Josh Marshall has more on the real history: “The simple reality was that the Bush team didn’t like the deal but had nothing to replace it with. The threat of force wasn’t credible because of the costs of a military confrontation which the North Koreans were well aware of. So the US got to act tough (or rather feel tough) and not go in for ‘appeasement’ and the result was that North Korea became a nuclear power. Might they have become a nuclear power anyway? Maybe. But it seems very hard to argue that they would have gotten there as quickly as they did or would even be there today if the US had continued with the quite minor amounts of aid the Agreed Framework required. He didn’t argue this specifically. But last night TPM Reader ML raised the possibility that our actions really don’t matter here at all, that North Korea’s behavior is driven by internal factors. This may certainly be true. But in that case we have no impact or influence regardless. (We tend to focus on North Korea’s ‘craziness’ but I think you can argue that their drive for nuclear weapons is highly logical.)

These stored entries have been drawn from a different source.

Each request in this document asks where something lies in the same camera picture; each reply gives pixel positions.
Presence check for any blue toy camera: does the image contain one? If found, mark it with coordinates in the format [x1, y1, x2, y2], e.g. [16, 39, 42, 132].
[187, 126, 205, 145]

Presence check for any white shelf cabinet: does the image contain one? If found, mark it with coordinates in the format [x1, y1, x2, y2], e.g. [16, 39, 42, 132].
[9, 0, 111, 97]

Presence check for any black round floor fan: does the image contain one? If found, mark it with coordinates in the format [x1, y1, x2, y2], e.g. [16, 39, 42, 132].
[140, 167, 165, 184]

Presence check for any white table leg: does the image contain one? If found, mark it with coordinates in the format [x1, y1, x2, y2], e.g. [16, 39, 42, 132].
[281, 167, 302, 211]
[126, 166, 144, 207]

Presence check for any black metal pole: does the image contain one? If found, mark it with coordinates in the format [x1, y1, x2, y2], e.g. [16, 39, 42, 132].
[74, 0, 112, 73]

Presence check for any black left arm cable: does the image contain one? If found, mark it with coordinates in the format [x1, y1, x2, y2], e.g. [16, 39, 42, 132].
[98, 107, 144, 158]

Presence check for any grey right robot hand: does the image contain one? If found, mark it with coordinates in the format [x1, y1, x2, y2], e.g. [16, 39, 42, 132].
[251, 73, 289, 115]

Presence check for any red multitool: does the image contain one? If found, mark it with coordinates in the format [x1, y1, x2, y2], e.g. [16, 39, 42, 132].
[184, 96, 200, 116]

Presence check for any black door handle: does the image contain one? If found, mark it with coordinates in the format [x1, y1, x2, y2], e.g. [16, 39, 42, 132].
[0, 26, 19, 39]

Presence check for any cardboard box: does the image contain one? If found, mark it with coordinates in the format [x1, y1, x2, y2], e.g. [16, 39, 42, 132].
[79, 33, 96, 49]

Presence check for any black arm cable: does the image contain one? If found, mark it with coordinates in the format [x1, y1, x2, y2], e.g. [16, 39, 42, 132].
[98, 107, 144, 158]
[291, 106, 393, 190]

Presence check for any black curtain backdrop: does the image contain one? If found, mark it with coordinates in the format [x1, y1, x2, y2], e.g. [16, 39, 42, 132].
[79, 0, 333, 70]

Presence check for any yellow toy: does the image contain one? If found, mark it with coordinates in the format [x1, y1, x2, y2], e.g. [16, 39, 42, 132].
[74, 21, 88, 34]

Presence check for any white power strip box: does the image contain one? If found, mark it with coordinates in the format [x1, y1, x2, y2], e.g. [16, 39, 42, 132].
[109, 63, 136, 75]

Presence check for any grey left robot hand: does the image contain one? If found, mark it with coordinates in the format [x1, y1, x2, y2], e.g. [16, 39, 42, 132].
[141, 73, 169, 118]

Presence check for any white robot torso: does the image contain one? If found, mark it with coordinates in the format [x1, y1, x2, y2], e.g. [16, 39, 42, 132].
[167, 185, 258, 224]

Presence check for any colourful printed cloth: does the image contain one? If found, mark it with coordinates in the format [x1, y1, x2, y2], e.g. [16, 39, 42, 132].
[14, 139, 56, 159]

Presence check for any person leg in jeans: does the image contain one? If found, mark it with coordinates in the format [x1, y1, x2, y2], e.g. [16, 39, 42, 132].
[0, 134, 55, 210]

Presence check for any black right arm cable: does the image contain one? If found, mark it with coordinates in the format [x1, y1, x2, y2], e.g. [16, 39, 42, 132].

The real lesson I draw from this is that we should be extremely wary about actions which have the feeling or appearance of toughness but which are likely to have negative or even dire results because we have no viable, alternative policy. That seems very much like the situation we are moving toward with North Korea. Certainly it’s what President Trump was doing yesterday when he made wild threats he is highly, highly unlikely to follow through on. (Is President Trump really going to launch an all out nuclear attack on North Korea with all the horror, death and destruction in both Koreas, nuclear fall out in nearby states in retaliation for more verbal threats? Please.)”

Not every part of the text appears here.